= WHAT THIS TASK INVOLVES =
Would you output all the lines below precisely as they stand, leaving each picture out?

= ENTRIES SUPPLIED =
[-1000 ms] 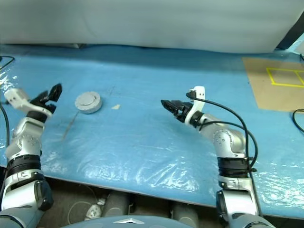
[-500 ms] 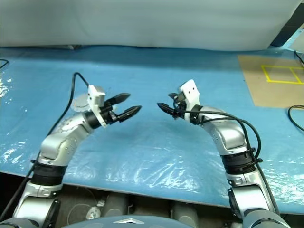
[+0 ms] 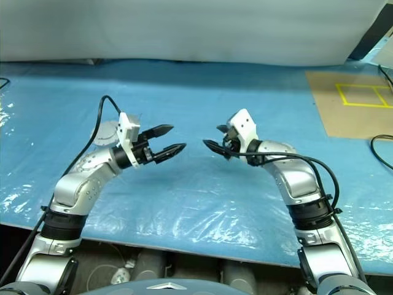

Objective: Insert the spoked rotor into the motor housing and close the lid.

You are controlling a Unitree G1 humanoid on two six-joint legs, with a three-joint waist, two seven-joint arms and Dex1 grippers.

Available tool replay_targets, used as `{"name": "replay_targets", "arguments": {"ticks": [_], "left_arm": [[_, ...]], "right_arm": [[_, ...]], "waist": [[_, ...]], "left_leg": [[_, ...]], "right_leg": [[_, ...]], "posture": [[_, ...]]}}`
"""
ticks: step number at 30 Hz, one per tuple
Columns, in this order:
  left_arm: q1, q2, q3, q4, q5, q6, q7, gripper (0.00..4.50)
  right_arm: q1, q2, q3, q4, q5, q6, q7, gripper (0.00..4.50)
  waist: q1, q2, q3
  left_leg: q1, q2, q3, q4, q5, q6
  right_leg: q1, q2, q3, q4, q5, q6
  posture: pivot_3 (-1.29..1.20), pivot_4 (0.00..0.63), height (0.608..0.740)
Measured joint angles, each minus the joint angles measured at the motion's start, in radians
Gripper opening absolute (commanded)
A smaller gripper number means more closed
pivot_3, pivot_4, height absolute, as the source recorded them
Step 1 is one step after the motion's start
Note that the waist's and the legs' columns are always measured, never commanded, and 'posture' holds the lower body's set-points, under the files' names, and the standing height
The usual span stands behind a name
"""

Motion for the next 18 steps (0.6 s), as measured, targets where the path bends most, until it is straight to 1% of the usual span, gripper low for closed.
{"name": "replay_targets", "arguments": {"ticks": [3,11,18], "left_arm": [[0.0,0.01,0.001,0.001,0.002,0.0,-0.009,4.46],[0.0,0.002,0.002,0.013,0.006,0.001,-0.008,4.46],[0.0,-0.01,0.004,0.015,0.014,0.0,0.004,4.46]], "right_arm": [[0.007,-0.008,0.0,0.0,-0.018,-0.006,-0.002,3.42],[0.007,0.019,0.003,0.013,-0.067,-0.015,-0.026,3.42],[0.006,0.033,0.009,0.018,-0.078,-0.014,-0.011,3.42]], "waist": [[0.0,0.0,0.0],[0.0,0.0,0.0],[0.0,0.0,0.0]], "left_leg": [[0.0,0.0,0.0,0.0,0.0,0.0],[0.0,0.0,0.0,0.001,0.0,0.001],[0.0,0.0,0.0,0.001,0.0,0.001]], "right_leg": [[0.0,0.0,0.0,0.0,-0.002,-0.003],[0.0,0.0,0.0,0.001,-0.002,-0.003],[0.0,0.0,0.0,0.001,-0.002,-0.003]], "posture": [[0.0,0.15,0.74],[0.0,0.15,0.74],[0.0,0.15,0.74]]}}
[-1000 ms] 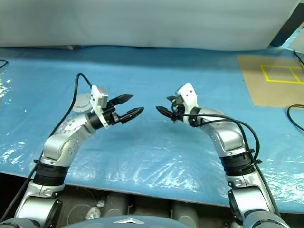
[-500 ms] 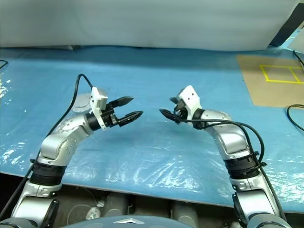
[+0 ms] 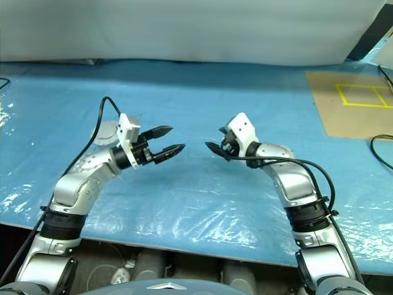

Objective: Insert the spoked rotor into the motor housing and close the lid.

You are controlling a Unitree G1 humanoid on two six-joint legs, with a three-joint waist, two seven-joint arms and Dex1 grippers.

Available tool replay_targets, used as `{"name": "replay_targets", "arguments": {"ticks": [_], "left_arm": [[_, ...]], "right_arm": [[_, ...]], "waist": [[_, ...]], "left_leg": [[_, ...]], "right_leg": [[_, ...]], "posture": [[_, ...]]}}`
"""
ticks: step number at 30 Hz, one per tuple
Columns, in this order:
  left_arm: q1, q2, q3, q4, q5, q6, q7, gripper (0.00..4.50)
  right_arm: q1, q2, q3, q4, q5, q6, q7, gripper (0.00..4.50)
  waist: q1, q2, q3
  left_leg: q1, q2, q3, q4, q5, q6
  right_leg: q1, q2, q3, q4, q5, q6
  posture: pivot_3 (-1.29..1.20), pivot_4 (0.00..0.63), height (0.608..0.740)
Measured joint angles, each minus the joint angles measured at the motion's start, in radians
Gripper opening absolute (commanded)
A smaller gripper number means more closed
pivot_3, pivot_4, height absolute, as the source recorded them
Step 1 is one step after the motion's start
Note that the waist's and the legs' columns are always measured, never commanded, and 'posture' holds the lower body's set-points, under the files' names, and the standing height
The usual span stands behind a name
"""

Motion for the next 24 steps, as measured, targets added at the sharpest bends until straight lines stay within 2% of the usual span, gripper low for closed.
{"name": "replay_targets", "arguments": {"ticks": [24], "left_arm": [[-0.013,-0.016,0.016,0.013,0.02,-0.003,0.007,4.46]], "right_arm": [[-0.017,0.032,0.012,0.017,-0.034,-0.018,0.02,3.42]], "waist": [[-0.001,0.0,0.0]], "left_leg": [[0.0,0.0,0.0,0.001,0.001,0.001]], "right_leg": [[0.0,0.0,0.0,0.001,0.001,-0.001]], "posture": [[0.0,0.15,0.74]]}}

= SOLUTION FOR THIS PROBLEM =
[-1000 ms] 
[-500 ms] 
[+0 ms] 

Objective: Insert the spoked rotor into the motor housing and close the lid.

You are controlling a Unitree G1 humanoid on two six-joint legs, with a three-joint waist, two seven-joint arms and Dex1 grippers.

Available tool replay_targets, used as `{"name": "replay_targets", "arguments": {"ticks": [_], "left_arm": [[_, ...]], "right_arm": [[_, ...]], "waist": [[_, ...]], "left_leg": [[_, ...]], "right_leg": [[_, ...]], "posture": [[_, ...]]}}`
"""
ticks: step number at 30 Hz, one per tuple
Columns, in this order:
  left_arm: q1, q2, q3, q4, q5, q6, q7, gripper (0.00..4.50)
  right_arm: q1, q2, q3, q4, q5, q6, q7, gripper (0.00..4.50)
  waist: q1, q2, q3
  left_leg: q1, q2, q3, q4, q5, q6
  right_leg: q1, q2, q3, q4, q5, q6
  posture: pivot_3 (-1.29..1.20), pivot_4 (0.00..0.63), height (0.608..0.740)
Measured joint angles, each minus the joint angles measured at the motion's start, in radians
Gripper opening absolute (commanded)
A smaller gripper number means more closed
pivot_3, pivot_4, height absolute, as the source recorded them
Step 1 is one step after the motion's start
Note that the waist's and the legs' columns are always measured, never commanded, and 'posture' holds the lower body's set-points, under the files' names, and the standing height
The usual span stands behind a name
"""

Motion for the next 18 steps (0.6 s), as measured, targets where the path bends most, until it is straight to 1% of the usual span, gripper low for closed.
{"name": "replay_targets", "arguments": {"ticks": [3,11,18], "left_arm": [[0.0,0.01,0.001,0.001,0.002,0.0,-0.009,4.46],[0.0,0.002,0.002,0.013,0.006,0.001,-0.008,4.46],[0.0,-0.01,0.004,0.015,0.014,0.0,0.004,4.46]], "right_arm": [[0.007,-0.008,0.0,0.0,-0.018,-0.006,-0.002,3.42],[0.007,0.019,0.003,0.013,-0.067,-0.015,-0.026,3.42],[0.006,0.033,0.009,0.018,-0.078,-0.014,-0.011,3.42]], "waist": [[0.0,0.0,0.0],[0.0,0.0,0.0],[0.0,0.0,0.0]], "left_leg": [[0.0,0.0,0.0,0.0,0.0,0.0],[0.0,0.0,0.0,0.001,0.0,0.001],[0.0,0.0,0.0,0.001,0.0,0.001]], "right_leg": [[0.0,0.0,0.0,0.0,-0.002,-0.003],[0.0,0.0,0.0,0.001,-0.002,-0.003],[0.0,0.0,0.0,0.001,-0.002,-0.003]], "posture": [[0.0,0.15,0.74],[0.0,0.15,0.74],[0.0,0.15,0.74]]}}
[-1000 ms] 
[-500 ms] 
[+0 ms] 

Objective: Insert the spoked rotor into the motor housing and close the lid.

You are controlling a Unitree G1 humanoid on two six-joint legs, with a three-joint waist, two seven-joint arms and Dex1 grippers.

Available tool replay_targets, used as `{"name": "replay_targets", "arguments": {"ticks": [_], "left_arm": [[_, ...]], "right_arm": [[_, ...]], "waist": [[_, ...]], "left_leg": [[_, ...]], "right_leg": [[_, ...]], "posture": [[_, ...]]}}`
"""
ticks: step number at 30 Hz, one per tuple
Columns, in this order:
  left_arm: q1, q2, q3, q4, q5, q6, q7, gripper (0.00..4.50)
  right_arm: q1, q2, q3, q4, q5, q6, q7, gripper (0.00..4.50)
  waist: q1, q2, q3
  left_leg: q1, q2, q3, q4, q5, q6
  right_leg: q1, q2, q3, q4, q5, q6
  posture: pivot_3 (-1.29..1.20), pivot_4 (0.00..0.63), height (0.608..0.740)
Measured joint angles, each minus the joint angles measured at the motion's start, in radians
Gripper opening absolute (commanded)
A smaller gripper number means more closed
pivot_3, pivot_4, height absolute, as the source recorded them
Step 1 is one step after the motion's start
Note that the waist's and the legs' columns are always measured, never commanded, and 'posture' holds the lower body's set-points, under the files' names, and the standing height
The usual span stands behind a name
"""

Motion for the next 24 steps, as measured, targets added at the sharpest bends until straight lines stay within 2% of the usual span, gripper low for closed.
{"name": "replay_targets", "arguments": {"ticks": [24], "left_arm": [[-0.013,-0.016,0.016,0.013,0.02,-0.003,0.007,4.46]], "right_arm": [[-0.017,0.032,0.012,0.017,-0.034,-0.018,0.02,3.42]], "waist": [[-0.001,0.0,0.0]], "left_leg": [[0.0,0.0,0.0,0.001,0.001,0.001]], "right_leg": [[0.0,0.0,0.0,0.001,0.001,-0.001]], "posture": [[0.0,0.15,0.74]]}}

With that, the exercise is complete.